Dealing With Gambling Disorders
Gambling is an activity in which a person places something of value, often money, on the outcome of a game of chance. This can be done in casinos, racetracks, on the Internet and through a variety of other regulated or non-regulated activities, including lotteries, scratch cards, video poker, and sports betting. Some people gamble to socialize with friends, while others are primarily motivated by the prospect of winning a large sum of money.
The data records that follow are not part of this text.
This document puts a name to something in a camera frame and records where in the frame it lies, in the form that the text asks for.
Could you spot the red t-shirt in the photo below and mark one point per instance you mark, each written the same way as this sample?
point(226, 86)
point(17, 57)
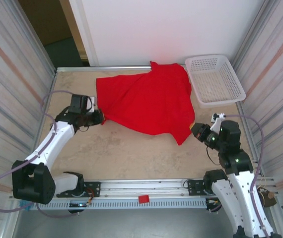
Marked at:
point(144, 99)

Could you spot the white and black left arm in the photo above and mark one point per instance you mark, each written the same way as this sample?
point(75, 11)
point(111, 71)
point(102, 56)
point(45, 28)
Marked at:
point(47, 143)

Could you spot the white perforated plastic basket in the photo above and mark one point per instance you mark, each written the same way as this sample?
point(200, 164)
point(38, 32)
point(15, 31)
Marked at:
point(216, 81)

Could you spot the small black controller board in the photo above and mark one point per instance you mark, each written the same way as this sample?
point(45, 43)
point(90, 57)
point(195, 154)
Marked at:
point(78, 205)
point(214, 202)

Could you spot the small red block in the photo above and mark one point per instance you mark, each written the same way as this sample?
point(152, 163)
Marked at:
point(144, 199)

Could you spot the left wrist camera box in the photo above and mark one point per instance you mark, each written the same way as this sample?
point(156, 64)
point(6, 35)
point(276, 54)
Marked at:
point(93, 103)

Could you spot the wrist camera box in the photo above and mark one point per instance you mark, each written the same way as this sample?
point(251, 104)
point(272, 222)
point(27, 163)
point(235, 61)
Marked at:
point(93, 103)
point(217, 121)

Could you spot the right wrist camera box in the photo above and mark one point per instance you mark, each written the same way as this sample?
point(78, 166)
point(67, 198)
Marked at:
point(217, 121)

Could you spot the aluminium table end rail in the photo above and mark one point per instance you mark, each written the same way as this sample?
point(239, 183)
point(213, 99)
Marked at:
point(106, 68)

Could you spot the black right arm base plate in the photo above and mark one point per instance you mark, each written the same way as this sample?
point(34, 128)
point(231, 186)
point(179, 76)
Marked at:
point(193, 187)

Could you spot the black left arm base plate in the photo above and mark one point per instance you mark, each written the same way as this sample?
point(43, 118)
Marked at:
point(94, 188)

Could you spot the tan wooden door frame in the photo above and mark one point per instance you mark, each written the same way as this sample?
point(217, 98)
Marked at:
point(74, 27)

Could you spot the aluminium corner post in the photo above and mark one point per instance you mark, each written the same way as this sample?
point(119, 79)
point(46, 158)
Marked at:
point(254, 24)
While gambling is a popular pastime, it can be addictive. Problem gambling can cause psychological, physical, and social repercussions. It can also impact family and work. In severe cases, it can even lead to suicide. Symptoms of gambling disorder may start in adolescence or later in adulthood and can include depression, anxiety, and distress. It is important to know when gambling becomes a problem, and to seek help.
There are many ways to deal with a gambling problem, including seeking treatment. Counseling can help a person understand their gambling habits and think about how they impact their lives and those of those around them. There are also medications available to treat co-occurring conditions, such as depression and anxiety. Getting help is the first step to recovering from gambling addiction. However, many people who have a problem with gambling don’t seek help because they are ashamed or afraid. It takes tremendous strength to admit that you have a problem, especially when it has cost you lots of money or strained your relationships.